Exercise goal:
Print each entry exactly, all the way through.

>>>

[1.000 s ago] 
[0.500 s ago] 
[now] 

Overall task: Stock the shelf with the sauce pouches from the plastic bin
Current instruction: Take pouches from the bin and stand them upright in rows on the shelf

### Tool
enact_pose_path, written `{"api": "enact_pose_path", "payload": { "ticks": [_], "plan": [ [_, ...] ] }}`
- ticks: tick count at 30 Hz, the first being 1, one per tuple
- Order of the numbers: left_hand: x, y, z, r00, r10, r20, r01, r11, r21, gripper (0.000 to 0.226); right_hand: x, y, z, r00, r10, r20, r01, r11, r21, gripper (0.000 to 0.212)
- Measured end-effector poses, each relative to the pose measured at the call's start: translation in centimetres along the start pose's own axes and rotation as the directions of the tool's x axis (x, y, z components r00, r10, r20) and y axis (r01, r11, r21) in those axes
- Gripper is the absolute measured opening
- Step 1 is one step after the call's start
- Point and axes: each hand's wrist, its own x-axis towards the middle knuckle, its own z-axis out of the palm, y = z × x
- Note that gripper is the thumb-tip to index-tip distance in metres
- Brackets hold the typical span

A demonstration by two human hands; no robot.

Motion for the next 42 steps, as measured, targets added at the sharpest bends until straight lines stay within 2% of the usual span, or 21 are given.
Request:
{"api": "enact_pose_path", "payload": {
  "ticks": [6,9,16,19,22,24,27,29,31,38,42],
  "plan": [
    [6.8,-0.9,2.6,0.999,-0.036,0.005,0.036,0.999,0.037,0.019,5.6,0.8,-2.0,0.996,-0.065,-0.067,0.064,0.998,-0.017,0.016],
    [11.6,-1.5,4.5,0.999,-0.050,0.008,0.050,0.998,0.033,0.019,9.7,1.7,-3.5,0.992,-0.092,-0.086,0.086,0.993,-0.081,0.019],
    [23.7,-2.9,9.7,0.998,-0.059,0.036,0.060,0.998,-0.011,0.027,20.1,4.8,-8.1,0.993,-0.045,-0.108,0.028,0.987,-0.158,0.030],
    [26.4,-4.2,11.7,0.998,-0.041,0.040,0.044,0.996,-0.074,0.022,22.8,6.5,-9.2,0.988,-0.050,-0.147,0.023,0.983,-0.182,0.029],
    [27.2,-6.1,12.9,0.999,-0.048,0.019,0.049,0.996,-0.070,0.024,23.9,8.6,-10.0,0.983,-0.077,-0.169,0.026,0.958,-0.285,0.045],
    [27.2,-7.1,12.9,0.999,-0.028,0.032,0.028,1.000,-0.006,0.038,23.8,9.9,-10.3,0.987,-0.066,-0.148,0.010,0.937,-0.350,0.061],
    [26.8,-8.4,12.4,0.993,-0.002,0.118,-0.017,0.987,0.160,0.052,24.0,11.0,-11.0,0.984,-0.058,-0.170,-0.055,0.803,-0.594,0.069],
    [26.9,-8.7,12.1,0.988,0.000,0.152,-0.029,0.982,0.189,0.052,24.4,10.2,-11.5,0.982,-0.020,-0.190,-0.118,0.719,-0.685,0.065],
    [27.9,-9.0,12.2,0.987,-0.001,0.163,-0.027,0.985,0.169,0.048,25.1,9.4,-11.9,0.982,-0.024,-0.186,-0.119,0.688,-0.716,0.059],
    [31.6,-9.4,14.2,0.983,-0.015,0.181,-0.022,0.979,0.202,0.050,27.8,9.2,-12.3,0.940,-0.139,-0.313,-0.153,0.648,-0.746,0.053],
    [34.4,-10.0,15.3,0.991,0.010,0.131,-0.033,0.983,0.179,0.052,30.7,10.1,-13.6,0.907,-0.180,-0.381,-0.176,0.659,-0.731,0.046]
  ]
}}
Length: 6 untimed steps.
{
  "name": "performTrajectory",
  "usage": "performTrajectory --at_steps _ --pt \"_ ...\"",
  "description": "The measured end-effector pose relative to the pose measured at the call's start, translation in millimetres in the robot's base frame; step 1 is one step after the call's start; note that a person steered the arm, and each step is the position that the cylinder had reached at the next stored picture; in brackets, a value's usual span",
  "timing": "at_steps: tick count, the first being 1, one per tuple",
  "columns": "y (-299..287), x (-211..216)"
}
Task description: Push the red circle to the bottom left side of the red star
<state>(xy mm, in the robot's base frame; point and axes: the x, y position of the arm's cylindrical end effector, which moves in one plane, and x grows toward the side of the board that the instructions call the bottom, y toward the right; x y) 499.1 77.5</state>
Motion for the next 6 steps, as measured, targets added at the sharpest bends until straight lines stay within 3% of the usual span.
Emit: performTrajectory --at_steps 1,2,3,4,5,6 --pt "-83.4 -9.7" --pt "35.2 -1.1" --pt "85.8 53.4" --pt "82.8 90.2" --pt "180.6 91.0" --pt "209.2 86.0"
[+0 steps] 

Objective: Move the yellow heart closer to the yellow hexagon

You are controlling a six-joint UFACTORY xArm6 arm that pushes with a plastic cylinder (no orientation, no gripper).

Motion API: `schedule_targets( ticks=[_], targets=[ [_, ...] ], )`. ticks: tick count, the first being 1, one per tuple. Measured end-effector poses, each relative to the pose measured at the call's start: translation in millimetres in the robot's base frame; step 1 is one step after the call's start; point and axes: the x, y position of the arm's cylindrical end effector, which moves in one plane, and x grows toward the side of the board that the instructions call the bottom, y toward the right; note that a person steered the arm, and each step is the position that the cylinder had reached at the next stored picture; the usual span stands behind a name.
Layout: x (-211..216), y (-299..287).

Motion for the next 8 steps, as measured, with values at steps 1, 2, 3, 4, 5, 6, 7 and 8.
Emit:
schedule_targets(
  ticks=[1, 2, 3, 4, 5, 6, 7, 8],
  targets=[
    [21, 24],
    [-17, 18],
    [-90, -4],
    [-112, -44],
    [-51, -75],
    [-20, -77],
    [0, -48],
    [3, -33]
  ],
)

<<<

Your response:
[1.000 s ago] 
[0.500 s ago] 
[now] 

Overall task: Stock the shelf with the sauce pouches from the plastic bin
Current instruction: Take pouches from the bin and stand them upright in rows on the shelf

### Tool
enact_pose_path, written `{"api": "enact_pose_path", "payload": { "ticks": [_], "plan": [ [_, ...] ] }}`
- ticks: tick count at 30 Hz, the first being 1, one per tuple
- Order of the numbers: left_hand: x, y, z, r00, r10, r20, r01, r11, r21, gripper (0.000 to 0.226); right_hand: x, y, z, r00, r10, r20, r01, r11, r21, gripper (0.000 to 0.212)
- Measured end-effector poses, each relative to the pose measured at the call's start: translation in centimetres along the start pose's own axes and rotation as the directions of the tool's x axis (x, y, z components r00, r10, r20) and y axis (r01, r11, r21) in those axes
- Gripper is the absolute measured opening
- Step 1 is one step after the call's start
- Point and axes: each hand's wrist, its own x-axis towards the middle knuckle, its own z-axis out of the palm, y = z × x
- Note that gripper is the thumb-tip to index-tip distance in metres
- Brackets hold the typical span

A demonstration by two human hands; no robot.

Motion for the next 42 steps, as measured, targets added at the sharpest bends until straight lines stay within 2% of the usual span, or 21 are given.
Request:
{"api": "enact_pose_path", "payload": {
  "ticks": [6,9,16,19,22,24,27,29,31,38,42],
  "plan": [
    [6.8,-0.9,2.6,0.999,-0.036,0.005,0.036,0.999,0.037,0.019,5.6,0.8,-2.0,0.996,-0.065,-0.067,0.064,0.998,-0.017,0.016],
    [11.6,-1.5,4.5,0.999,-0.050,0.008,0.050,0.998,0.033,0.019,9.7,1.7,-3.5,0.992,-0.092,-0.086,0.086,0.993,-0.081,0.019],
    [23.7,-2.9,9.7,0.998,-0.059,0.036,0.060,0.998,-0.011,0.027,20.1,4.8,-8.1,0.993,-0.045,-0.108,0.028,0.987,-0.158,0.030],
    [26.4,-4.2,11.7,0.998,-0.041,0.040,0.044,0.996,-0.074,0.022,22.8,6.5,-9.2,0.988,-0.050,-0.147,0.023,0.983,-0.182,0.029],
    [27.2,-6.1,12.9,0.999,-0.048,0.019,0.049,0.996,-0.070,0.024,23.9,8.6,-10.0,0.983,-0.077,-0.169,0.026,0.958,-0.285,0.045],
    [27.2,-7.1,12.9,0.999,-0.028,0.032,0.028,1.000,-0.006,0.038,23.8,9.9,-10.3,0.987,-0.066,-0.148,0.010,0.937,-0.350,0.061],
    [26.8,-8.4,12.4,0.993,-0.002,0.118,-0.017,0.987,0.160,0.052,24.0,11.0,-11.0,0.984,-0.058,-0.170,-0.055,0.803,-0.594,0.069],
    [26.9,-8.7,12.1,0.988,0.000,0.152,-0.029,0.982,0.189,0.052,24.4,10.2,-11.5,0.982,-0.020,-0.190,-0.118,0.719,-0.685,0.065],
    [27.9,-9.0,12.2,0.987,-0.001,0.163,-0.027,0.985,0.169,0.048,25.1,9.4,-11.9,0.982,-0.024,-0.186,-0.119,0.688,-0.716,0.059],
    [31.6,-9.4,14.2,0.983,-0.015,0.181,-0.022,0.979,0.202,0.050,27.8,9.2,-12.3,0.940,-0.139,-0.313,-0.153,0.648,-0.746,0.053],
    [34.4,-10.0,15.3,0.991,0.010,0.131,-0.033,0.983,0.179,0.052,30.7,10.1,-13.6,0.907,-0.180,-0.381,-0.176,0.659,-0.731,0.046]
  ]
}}
Length: 6 untimed steps.
{
  "name": "performTrajectory",
  "usage": "performTrajectory --at_steps _ --pt \"_ ...\"",
  "description": "The measured end-effector pose relative to the pose measured at the call's start, translation in millimetres in the robot's base frame; step 1 is one step after the call's start; note that a person steered the arm, and each step is the position that the cylinder had reached at the next stored picture; in brackets, a value's usual span",
  "timing": "at_steps: tick count, the first being 1, one per tuple",
  "columns": "y (-299..287), x (-211..216)"
}
Task description: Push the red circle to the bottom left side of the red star
<state>(xy mm, in the robot's base frame; point and axes: the x, y position of the arm's cylindrical end effector, which moves in one plane, and x grows toward the side of the board that the instructions call the bottom, y toward the right; x y) 499.1 77.5</state>
Motion for the next 6 steps, as measured, targets added at the sharpest bends until straight lines stay within 3% of the usual span.
Emit: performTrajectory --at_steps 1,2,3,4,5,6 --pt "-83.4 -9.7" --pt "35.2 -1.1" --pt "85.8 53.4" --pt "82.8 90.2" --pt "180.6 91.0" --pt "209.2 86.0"
[+0 steps] 

Objective: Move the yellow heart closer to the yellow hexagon

You are controlling a six-joint UFACTORY xArm6 arm that pushes with a plastic cylinder (no orientation, no gripper).

Motion API: `schedule_targets( ticks=[_], targets=[ [_, ...] ], )`. ticks: tick count, the first being 1, one per tuple. Measured end-effector poses, each relative to the pose measured at the call's start: translation in millimetres in the robot's base frame; step 1 is one step after the call's start; point and axes: the x, y position of the arm's cylindrical end effector, which moves in one plane, and x grows toward the side of the board that the instructions call the bottom, y toward the right; note that a person steered the arm, and each step is the position that the cylinder had reached at the next stored picture; the usual span stands behind a name.
Layout: x (-211..216), y (-299..287).

Motion for the next 8 steps, as measured, with values at steps 1, 2, 3, 4, 5, 6, 7 and 8.
Emit:
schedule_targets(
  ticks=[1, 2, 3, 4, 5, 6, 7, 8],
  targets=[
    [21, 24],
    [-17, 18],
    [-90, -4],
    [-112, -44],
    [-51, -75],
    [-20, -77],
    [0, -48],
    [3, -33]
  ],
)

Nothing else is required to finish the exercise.